第60話
「え、よ、妖精……!?」
「? え、あ、え?」
レベッカさんが狼狽し、考え事をしていたヒーシャも意識をこちらに向けて困惑している。
そんな中で、黒髪の羽を背中に生やした少女。
妖精――クロが口を開く。
「初めまして、レベッカ、ヒーシャ。私は、クロ。見ての通り……妖精」
「!!」
クロの挨拶で、ようやくレベッカさんは状況を認識したようだ。
いや、ようやくってこともないんだが。
レベッカさんの名探偵ヂカラを考えると、遅いくらいである。
「妖精……!? あの、伝説の! それをツムラさんが連れている……?」
「そう、私、ツムラの道連れ。……フードの中から、あなた達、見てた」
「それって……」
レベッカさんの視線がこちらに向く。
おそらく、ほぼほぼ答えには行き着いているだろう。
だが、俺はそれに答えなくてはならない。
そもそもヒーシャは、話に全く着いてけてないからな。
「……俺は、愛子なんだ」
「いとし、ご?」
ヒーシャは、やはりよく解っていない様子。
だが、レベッカさんはもはや、俺がそう名乗っても驚きすらしなかった。
これまで散々、レベッカさんを驚かせたりドン引きさせてきた。
だからこそ、レベッカさんにとってその情報は腑に落ちるものだったんだろう。
「ええと、ヒーシャさん。愛子というのは……」
結果、レベッカさんは端的に内容をまとめてヒーシャに伝える。
あまりにわかりやすいものだから、内心俺もそうだったのか……となったが、それはともかく。
「……ツムラさんは、すごい人だったんですね」
「まぁ、幸か不幸か……な」
正直、自分でも自覚はないけれど。
そうとしか言いようがないからな。
「妖精は、いる。後は、揺り籠」
「……そう、ですね。

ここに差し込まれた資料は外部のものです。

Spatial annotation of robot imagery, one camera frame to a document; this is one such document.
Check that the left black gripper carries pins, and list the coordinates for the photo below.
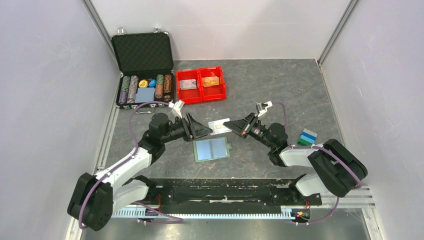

一度ギルドに戻って、倉庫を探してみます」
「ダンジョン内も探してみるよ、最高レアの宝箱はまだ誰も見つけてないはずだから、可能性はある」
とにかく、話はまとまった。
妖精さえいれば、揺り籠は現実的なダイヤモンドオーガの攻略手段として機能する。
レベッカさんが本命だが、それを待っている間時間がある。
俺も、ダンジョン内を探索して、妖精の揺り籠を探してみることにした。
「あ、えっと……」
「ヒーシャさんは、私と一緒にギルドで妖精の揺り籠を捜索しましょう」
「それ、なんですけど……」
おずおずと、ヒーシャは提案する。
「ダイヤモンドオーガの攻撃ステータスが解ったほうがいいんです、よね」
「ああ、そうだな」
「ならアタシ……心当たりがあります」
……心当たり?
何故か、その言葉に俺は違和感を覚える。
俺自身が、何かを見落としていた気がしたからだ。
「サーチハンドっていう、アイテムがあって」
――それって。
「……! そうでした。ごめんなさいヒーシャさん、それを忘れていて」
「い、いえ。アタシも思い出したのはついさっきで……」
「ちょ、ちょっとまってくれ!」
俺は、ヒーシャとレベッカの会話に割って入る。
まってくれ、どうしてヒーシャがそれを知っているんだ!
「サーチハンドってのは、アレだろ? ドワーフ工房の店主が持ってるレアアイテムのはずだ」
「……そういえば、ツムラさんの武器はマギグローブでしたね。もしかして、ドワーフ工房の店主さんが?」
「あ、ああ……そうだ。なぁ、どういうことだ? アレは相当なレアアイテムだろ、店主に貸してくれとでも言うつもりか?」
「はい」
ヒーシャがうなずく。
「アタシの仲間……ナっちゃんはドワーフ工房の店主さんの娘なんです。呪われてるのは……その子」
つまり、
「アタシも、店主さんとは顔見知りなので、……貸してもらえるはずです、サーチハンド」
――打開策は、揃いつつあった。